How to Pay Off Loans on a BigLaw Salary
BigLaw Bear · 3 min read

The average law school debt for a T14 graduate is somewhere between $150,000 and $250,000. That sounds terrifying, and it is. But a BigLaw salary is one of the fastest ways to eliminate that debt if you are strategic about it.
Here is a realistic plan.
Step one: understand your numbers
Before you do anything, figure out your actual situation:
- Total loan balance
- Average interest rate (federal loans are typically 5-8%)
- Monthly minimum payments
- Your take-home pay after taxes (see our guide to BigLaw salary after taxes)
Most first-year BigLaw associates in New York take home roughly $143,000 per year, or about $11,900 per month. In a no-state-tax market like Houston, it is closer to $13,600.
Step two: pick a repayment strategy
The aggressive approach (3-4 years). Live on $5,000 to $6,000 per month and throw everything else at your loans. In a city like New York, this means a modest apartment, cooking most meals, and limited travel. You can realistically pay off $200,000 in three to four years this way, especially once bonuses come in.
The balanced approach (5-7 years). Spend $7,000 to $8,000 per month on living expenses and put the rest toward loans. This gives you a more comfortable lifestyle while still making serious progress on the debt. Bonuses accelerate the timeline.
The minimum payment approach. Just pay the minimums and enjoy your salary. This is tempting but expensive. Over 10 years at 6% interest, you will pay tens of thousands more in interest than you would with an aggressive strategy.
Step three: use your bonuses wisely
Your year-end bonus is the secret weapon. A first-year bonus of $20,000 (after taxes, roughly $13,000) can knock out a huge chunk of principal in one shot. By your third year, bonuses reach $55,000 pre-tax. If you throw every bonus at your loans, you can shave years off the repayment timeline.
Step four: refinance strategically
Once you have a BigLaw salary and a few months of payment history, private lenders will compete for your business. Refinancing can drop your interest rate from 6-7% to 3-5% depending on market conditions. The savings add up fast on a six-figure balance.
The downside: refinancing federal loans into private loans means losing access to income-driven repayment plans and Public Service Loan Forgiveness. If there is any chance you might leave BigLaw for government or nonprofit work, keep your federal loans federal.
Step five: avoid lifestyle inflation
This is where most people slip. You go from a law student budget to a $225,000 salary and suddenly a $3,500 apartment, expensive dinners, and business class flights seem reasonable. They are not unreasonable, but every extra dollar you spend is a dollar that is not paying down your debt.
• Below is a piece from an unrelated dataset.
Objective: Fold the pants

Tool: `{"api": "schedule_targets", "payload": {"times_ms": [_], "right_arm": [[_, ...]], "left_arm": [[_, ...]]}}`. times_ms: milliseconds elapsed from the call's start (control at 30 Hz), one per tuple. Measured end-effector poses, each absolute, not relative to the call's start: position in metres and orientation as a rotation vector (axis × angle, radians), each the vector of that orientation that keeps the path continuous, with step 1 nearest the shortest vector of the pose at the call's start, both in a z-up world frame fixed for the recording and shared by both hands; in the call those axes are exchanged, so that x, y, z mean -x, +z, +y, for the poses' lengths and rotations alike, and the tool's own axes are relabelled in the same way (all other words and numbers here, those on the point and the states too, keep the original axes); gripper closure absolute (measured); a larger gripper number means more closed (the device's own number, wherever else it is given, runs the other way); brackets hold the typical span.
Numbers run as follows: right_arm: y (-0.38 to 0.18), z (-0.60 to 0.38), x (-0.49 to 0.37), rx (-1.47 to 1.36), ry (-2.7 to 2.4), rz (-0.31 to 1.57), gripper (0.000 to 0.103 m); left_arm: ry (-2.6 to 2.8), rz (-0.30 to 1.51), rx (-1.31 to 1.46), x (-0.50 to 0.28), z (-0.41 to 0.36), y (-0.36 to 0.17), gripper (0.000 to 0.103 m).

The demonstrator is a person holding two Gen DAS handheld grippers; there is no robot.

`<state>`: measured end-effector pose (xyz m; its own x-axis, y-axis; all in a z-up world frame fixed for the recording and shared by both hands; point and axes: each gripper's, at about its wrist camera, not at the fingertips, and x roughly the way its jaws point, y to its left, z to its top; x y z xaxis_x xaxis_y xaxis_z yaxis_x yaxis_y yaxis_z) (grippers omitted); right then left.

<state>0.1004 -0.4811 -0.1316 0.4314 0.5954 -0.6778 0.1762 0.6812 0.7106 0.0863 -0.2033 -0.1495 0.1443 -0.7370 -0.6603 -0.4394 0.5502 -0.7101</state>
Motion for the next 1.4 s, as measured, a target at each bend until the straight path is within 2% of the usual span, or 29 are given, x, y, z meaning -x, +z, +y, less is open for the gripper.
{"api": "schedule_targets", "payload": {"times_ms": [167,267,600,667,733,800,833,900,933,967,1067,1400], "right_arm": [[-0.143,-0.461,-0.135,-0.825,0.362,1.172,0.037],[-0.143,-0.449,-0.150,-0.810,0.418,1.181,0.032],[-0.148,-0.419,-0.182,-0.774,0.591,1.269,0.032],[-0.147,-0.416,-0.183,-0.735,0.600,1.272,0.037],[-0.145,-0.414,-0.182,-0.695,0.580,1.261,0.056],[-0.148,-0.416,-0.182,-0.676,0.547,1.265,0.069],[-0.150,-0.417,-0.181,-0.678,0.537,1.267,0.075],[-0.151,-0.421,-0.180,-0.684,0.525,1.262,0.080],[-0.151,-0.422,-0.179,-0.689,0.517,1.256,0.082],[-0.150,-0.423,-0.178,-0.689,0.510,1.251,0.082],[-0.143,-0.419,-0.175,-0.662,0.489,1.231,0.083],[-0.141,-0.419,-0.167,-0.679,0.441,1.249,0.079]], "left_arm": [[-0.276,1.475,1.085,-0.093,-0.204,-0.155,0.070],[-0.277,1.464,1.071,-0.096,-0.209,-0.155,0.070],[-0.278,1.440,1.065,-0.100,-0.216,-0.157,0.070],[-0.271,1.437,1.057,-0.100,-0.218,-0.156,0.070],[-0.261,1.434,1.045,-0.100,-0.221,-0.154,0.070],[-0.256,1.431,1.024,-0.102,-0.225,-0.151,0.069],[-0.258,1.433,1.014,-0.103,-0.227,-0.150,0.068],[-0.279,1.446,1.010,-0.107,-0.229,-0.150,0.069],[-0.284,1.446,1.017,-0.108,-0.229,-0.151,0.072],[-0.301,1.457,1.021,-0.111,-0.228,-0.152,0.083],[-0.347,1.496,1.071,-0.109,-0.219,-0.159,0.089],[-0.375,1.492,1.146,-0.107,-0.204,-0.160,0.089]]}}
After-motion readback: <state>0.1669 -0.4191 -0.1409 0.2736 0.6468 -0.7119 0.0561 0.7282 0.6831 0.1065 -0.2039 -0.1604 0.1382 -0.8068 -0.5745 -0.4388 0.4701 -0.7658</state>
The associates who pay off their loans fastest are the ones who live roughly like a well-paid professional, not like someone earning $225,000. A $2,000 apartment instead of a $3,500 one saves $18,000 per year.
The timeline
With discipline and bonuses, most BigLaw associates can pay off $200,000 in student loans within four to five years. That means you could be completely debt-free by your late 20s or early 30s, which puts you in an incredible financial position regardless of what you do next.
The firms in the BigLaw Bear directory all pay at or above the Cravath scale, so the repayment math works at any of them. The real variable is you.